Neue Geschäftsleitung Bereich Tierschutz

Nadja Brodmann, Mitglied der Geschäftsleitung

 

Seit Januar 2014 bin ich für die fachliche Leitung des Zürcher Tierschutzes verantwortlich. Zuvor war ich 15 Jahre lang im Nutztierschutz tätig. Doch der Reihe nach, wie alles begann…

 

Chräbeli – mein Schlüssel zur Tierwelt

Als Kind hatte ich eine innige Beziehung zu unserer Hauskatze „Chräbeli“. Ich beobachtete ihr Spielverhalten und ihre Jagd nach Mäusen und allerlei anderem Getier. Dies wiederum weckte mein Interesse an den Wildtieren. Seither hat mich die „Faszination Tier“ nicht mehr losgelassen. Ich entschied, Zoologie an der Universität Zürich zu studieren.

Auf das Schwein gekommen

Innerhalb der Zoologie spezialisierte ich mich auf die Verhaltensbiologie. Ich hatte das Glück, eine Diplomarbeit im Bereich Nutztiere durchführen zu können. Eine Herzensangelegenheit – denn ich wollte mich für Alternativen zur katastrophalen Massentierhaltung engagieren. So kam es, dass ich eine Abschlussarbeit über die Synchronisation des Säugens von Hausschweinen im tiergerechten „Stolba-Familienstall“ schrieb. Seither weiss ich, wie lernfähig und sozial Schweine sind – vergleichbar mit Hunden!

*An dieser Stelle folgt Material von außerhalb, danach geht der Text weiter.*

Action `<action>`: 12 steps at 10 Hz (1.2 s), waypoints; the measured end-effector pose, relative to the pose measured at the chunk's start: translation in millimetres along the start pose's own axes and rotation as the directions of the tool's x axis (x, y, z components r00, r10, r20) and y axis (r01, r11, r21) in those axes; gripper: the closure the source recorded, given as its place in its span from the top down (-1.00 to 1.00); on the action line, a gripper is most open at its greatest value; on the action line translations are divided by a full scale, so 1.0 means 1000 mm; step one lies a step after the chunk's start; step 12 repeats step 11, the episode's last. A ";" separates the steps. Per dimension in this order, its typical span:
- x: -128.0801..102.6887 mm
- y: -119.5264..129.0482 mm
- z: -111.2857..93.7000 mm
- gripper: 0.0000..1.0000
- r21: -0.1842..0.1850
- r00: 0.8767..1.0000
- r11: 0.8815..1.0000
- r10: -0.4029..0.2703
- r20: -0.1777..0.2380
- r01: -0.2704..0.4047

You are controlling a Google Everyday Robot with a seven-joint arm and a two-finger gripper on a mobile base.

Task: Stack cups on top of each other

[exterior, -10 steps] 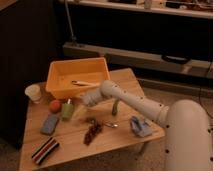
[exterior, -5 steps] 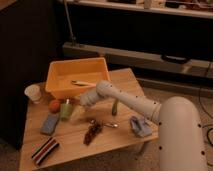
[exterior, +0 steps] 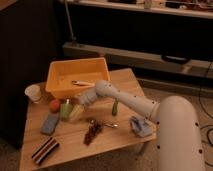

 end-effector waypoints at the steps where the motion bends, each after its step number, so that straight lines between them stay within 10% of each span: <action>1: -0.001 -0.002 0.002 0.60 -0.005 1.000 1.000 -0.008 0.007 0.008; 12: -0.028 0.013 0.020 0.60 -0.193 0.987 0.971 -0.126 0.102 0.144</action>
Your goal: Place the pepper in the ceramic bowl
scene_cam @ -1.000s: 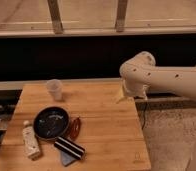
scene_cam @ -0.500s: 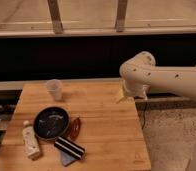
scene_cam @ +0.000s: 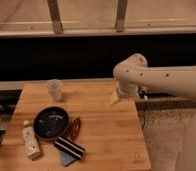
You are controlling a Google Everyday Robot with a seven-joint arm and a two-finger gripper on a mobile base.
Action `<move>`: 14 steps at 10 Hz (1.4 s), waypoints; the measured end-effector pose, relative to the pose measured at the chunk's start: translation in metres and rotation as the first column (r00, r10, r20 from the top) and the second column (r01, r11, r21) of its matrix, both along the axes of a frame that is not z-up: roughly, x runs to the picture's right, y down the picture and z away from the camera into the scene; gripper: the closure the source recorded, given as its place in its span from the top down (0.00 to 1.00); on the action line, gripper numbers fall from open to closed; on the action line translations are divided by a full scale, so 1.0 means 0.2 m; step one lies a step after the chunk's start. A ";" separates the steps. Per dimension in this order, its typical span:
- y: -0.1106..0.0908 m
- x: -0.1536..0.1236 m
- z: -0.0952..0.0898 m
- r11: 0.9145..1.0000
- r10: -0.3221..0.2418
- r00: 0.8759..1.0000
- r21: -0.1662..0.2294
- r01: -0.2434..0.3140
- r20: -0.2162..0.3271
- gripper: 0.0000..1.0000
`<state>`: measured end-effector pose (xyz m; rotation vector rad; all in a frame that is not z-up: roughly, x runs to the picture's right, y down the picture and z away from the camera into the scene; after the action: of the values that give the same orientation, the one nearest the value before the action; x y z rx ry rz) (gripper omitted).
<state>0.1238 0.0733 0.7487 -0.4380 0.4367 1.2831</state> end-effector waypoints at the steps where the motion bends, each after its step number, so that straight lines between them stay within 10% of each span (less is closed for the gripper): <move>1: 0.02 -0.09 0.02 1.000 -0.016 1.000 -0.012 0.017 0.021 0.80; 6: 0.18 -0.57 0.12 0.995 -0.080 0.984 -0.043 0.088 0.162 0.80; 11: 0.18 -0.56 0.12 0.995 -0.076 0.984 -0.051 0.085 0.159 0.80; 14: 0.30 -0.64 0.22 0.985 -0.066 0.980 -0.142 0.093 0.185 0.80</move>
<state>-0.0050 0.1341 0.7918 -0.6523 0.3956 1.1255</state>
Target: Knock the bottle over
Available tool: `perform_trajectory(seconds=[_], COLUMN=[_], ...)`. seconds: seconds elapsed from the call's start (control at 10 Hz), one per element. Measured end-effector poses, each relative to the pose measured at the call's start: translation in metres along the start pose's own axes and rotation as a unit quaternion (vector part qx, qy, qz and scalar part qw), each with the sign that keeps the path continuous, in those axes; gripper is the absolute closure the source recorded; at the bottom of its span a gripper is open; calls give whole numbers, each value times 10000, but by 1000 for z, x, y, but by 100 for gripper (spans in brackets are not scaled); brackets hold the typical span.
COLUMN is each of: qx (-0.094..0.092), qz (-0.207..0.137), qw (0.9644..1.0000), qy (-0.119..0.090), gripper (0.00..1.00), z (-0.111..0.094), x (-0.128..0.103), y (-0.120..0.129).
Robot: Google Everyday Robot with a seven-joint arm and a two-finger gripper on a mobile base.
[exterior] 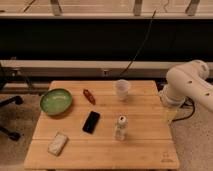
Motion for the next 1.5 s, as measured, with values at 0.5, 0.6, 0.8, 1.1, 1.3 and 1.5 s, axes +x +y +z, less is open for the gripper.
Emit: perform_trajectory(seconds=[0.5,0.6,0.8,1.1,1.3,1.5], qx=[0,0,0,0,0,1], qz=[0,0,-1,0,0,-9], qw=[10000,10000,10000,10000,10000,10000], qy=[0,0,0,0,0,9], gripper=[20,20,20,20,20,24], z=[0,0,0,0,0,0], x=[0,0,0,0,0,0], y=[0,0,0,0,0,1])
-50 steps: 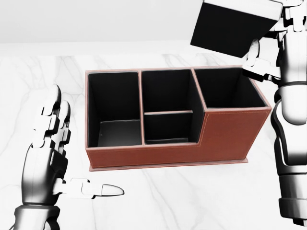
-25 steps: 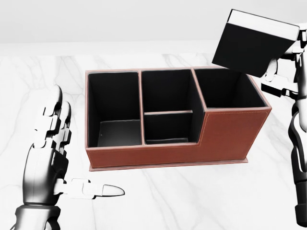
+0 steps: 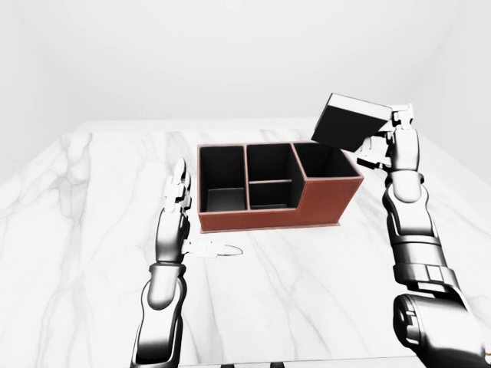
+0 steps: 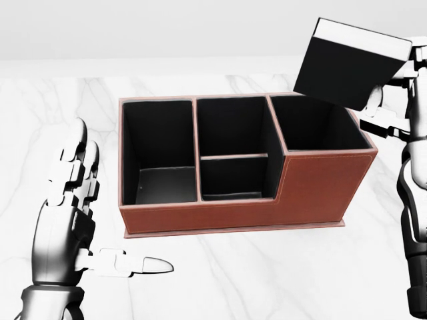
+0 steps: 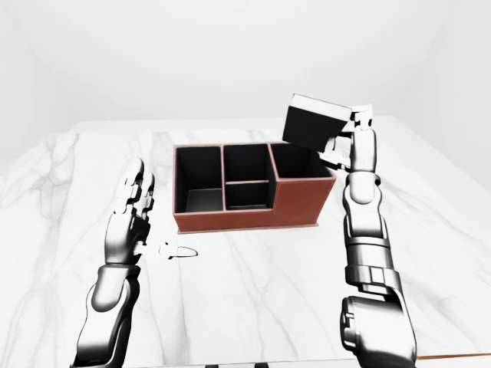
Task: Pick up the book and place it in the right compartment of the caddy.
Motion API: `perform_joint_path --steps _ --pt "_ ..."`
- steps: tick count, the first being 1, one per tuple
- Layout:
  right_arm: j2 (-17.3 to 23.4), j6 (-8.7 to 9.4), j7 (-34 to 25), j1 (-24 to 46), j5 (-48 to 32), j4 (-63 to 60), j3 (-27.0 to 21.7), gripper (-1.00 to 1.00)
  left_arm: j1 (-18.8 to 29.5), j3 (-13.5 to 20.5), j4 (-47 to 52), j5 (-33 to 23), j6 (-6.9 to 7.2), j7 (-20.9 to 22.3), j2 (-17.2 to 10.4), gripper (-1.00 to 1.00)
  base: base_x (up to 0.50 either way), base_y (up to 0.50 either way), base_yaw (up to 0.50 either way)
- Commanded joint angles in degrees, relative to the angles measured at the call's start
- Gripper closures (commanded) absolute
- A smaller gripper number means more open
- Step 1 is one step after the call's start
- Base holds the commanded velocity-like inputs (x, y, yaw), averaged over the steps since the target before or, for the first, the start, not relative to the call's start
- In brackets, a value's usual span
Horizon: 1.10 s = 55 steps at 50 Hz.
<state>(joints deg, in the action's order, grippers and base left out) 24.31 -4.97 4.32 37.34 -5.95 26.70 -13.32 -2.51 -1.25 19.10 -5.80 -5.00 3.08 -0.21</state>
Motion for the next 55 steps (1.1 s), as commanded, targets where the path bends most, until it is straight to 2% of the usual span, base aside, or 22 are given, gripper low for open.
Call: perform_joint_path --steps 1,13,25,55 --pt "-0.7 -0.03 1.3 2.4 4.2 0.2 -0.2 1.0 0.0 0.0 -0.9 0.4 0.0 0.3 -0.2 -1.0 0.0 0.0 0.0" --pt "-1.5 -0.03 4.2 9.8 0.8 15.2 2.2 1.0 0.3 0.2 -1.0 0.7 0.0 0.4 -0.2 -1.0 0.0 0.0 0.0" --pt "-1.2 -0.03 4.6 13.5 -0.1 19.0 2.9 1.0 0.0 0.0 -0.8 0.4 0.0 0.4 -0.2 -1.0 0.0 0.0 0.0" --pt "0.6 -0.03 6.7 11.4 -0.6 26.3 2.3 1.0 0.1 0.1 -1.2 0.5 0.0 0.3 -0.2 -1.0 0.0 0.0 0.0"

KAGfreiland für Kuh, Schwein Huhn & Co.

Nach dem Studium arbeitete ich drei Jahre im Umweltschutzbereich, bevor ich zur damaligen „KAG“ nach St. Gallen wechselte. Während 15 Jahren leitete ich Projekte und Kampagnen bei der Schweizer Nutztierschutz-Organisation KAGfreiland. In den letzten zwei Jahren war ich zusätzlich als Geschäftsleiterin tätig.

Neue thematische Herausforderungen

Obwohl es im Nutztierschutz noch viel zu tun gibt, packte ich die Chance, zum Zürcher Tierschutz zu wechseln. Ich freue mich auf all die neuen „tierischen“ Themen – ohne den Nutztieren untreu zu werden.

 

Unterwegs für Tiere

© Cynthia Weber
 
© KAGfreiland
 

Das Gras wächst nicht schneller, wenn man daran zieht!

(Afrikanisches Sprichwort)

 

Dies gilt auch für den Tierschutz. Nur anhaltende Aufklärungs- und Kampagnenarbeit führt letztlich zum Ziel. Das braucht oft viel Geduld, aber auch persönlichen Einsatz und die Zusammenarbeit mit Partnern - wir bleiben dran!